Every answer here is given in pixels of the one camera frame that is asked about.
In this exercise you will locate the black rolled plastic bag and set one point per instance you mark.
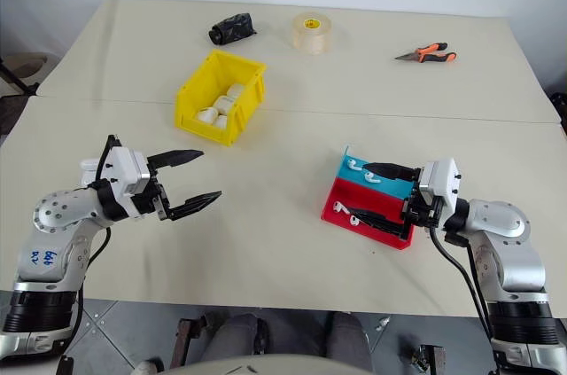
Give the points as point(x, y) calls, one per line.
point(232, 28)

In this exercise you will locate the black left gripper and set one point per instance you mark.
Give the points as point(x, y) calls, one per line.
point(150, 206)

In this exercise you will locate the brown metal bracket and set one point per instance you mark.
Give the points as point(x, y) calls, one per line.
point(184, 339)
point(432, 359)

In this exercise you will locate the grey rounded shape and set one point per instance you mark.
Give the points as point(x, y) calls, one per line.
point(350, 339)
point(235, 335)

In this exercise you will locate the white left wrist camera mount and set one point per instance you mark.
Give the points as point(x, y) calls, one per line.
point(126, 169)

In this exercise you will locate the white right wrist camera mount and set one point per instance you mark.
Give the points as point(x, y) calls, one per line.
point(440, 182)

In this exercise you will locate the black stand beside table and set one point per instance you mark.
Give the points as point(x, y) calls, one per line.
point(20, 67)

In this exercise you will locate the yellow plastic bin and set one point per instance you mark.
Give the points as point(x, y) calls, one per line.
point(212, 133)

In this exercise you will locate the red plastic tray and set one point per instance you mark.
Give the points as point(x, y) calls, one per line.
point(376, 197)

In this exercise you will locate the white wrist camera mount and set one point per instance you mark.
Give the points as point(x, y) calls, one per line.
point(440, 182)
point(126, 169)

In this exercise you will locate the orange and black pliers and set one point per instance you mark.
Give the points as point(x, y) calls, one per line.
point(432, 52)

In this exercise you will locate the white wireless earbud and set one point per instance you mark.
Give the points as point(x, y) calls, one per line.
point(340, 206)
point(371, 177)
point(354, 221)
point(353, 164)

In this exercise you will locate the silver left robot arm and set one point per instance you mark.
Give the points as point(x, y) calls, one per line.
point(57, 215)

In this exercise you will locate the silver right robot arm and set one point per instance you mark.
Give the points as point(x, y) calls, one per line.
point(509, 224)

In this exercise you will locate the clear tape roll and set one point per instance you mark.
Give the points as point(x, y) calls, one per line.
point(312, 36)

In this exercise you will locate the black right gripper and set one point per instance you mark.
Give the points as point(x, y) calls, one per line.
point(421, 211)

__Task directions__: Print the records verbatim, without pictures.

__Final answer__:
Every answer here is given in pixels of the one camera frame that is asked about.
In this exercise you will locate the black rolled plastic bag and set one point per instance you mark.
Give the points as point(x, y) calls, one per line.
point(232, 28)

In this exercise you will locate the black left gripper and set one point per instance you mark.
Give the points as point(x, y) calls, one per line.
point(150, 206)

In this exercise you will locate the brown metal bracket and set one point per instance you mark.
Give the points as point(x, y) calls, one per line.
point(184, 339)
point(432, 359)

In this exercise you will locate the grey rounded shape and set one point per instance you mark.
Give the points as point(x, y) calls, one per line.
point(350, 339)
point(235, 335)

In this exercise you will locate the white left wrist camera mount and set one point per instance you mark.
Give the points as point(x, y) calls, one per line.
point(126, 169)

In this exercise you will locate the white right wrist camera mount and set one point per instance you mark.
Give the points as point(x, y) calls, one per line.
point(440, 182)

In this exercise you will locate the black stand beside table and set one point per instance you mark.
Give the points as point(x, y) calls, one per line.
point(20, 67)

In this exercise you will locate the yellow plastic bin and set one point per instance you mark.
Give the points as point(x, y) calls, one per line.
point(212, 133)

In this exercise you will locate the red plastic tray and set one point per instance you mark.
Give the points as point(x, y) calls, one per line.
point(376, 197)

In this exercise you will locate the white wrist camera mount and set one point per instance you mark.
Give the points as point(x, y) calls, one per line.
point(440, 182)
point(126, 169)

In this exercise you will locate the orange and black pliers and set one point per instance you mark.
Give the points as point(x, y) calls, one per line.
point(432, 52)

In this exercise you will locate the white wireless earbud and set one point per instance you mark.
Give the points as point(x, y) calls, one per line.
point(340, 206)
point(371, 177)
point(354, 221)
point(353, 164)

In this exercise you will locate the silver left robot arm and set one point per instance you mark.
Give the points as point(x, y) calls, one per line.
point(57, 215)

In this exercise you will locate the silver right robot arm and set one point per instance you mark.
Give the points as point(x, y) calls, one per line.
point(509, 224)

In this exercise you will locate the clear tape roll and set one point per instance you mark.
Give the points as point(x, y) calls, one per line.
point(312, 36)

In this exercise you will locate the black right gripper and set one point per instance you mark.
Give the points as point(x, y) calls, one per line.
point(421, 211)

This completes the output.